WORK REQUIRED: Within the records below, repeat each line exactly but keep every picture out of the copy.

Records from a dataset:
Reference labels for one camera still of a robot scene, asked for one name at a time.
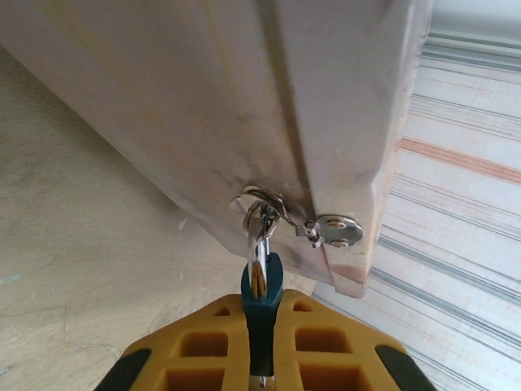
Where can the pink illustrated tin box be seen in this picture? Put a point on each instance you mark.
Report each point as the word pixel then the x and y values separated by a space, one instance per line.
pixel 203 102

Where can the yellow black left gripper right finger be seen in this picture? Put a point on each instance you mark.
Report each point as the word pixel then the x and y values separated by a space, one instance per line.
pixel 285 354

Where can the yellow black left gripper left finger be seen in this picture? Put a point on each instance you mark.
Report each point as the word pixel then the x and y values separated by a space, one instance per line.
pixel 163 358

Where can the small teal padlock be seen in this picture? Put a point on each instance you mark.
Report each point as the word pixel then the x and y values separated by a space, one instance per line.
pixel 260 326

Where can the round metal hasp plate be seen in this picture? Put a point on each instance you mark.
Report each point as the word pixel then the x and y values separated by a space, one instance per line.
pixel 338 232

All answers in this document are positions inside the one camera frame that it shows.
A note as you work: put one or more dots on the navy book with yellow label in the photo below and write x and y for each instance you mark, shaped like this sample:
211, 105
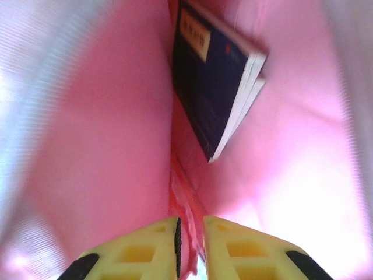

EXERCISE RESULT:
Reference labels for one camera still of a robot scene, asked for one name at a time.
Where can the pink illustrated tin box be seen in this picture? Put a point on each instance you mark.
Report each point as the word pixel then the x and y values separated by a space, one instance per line.
pixel 203 102

Where can the yellow black left gripper right finger be seen in this picture? Put a point on each instance you mark.
Report each point as the word pixel then the x and y values separated by a space, one instance per line.
pixel 285 354

Where can the yellow black left gripper left finger be seen in this picture? Put a point on each instance you mark.
Report each point as the word pixel then the x and y values separated by a space, one instance per line.
pixel 163 358

Where can the small teal padlock be seen in this picture? Put a point on each instance you mark.
Report each point as the word pixel then the x and y values separated by a space, one instance per line.
pixel 260 326

Where can the round metal hasp plate be seen in this picture? Put a point on each instance you mark.
Report each point as the word pixel then the x and y values separated by a space, one instance per line.
pixel 338 232

All answers in this document are positions inside the one camera frame that it shows.
A note as you work: put one or more dots on the navy book with yellow label in the photo below and write x and y for each instance you mark, shaped like this sample:
211, 105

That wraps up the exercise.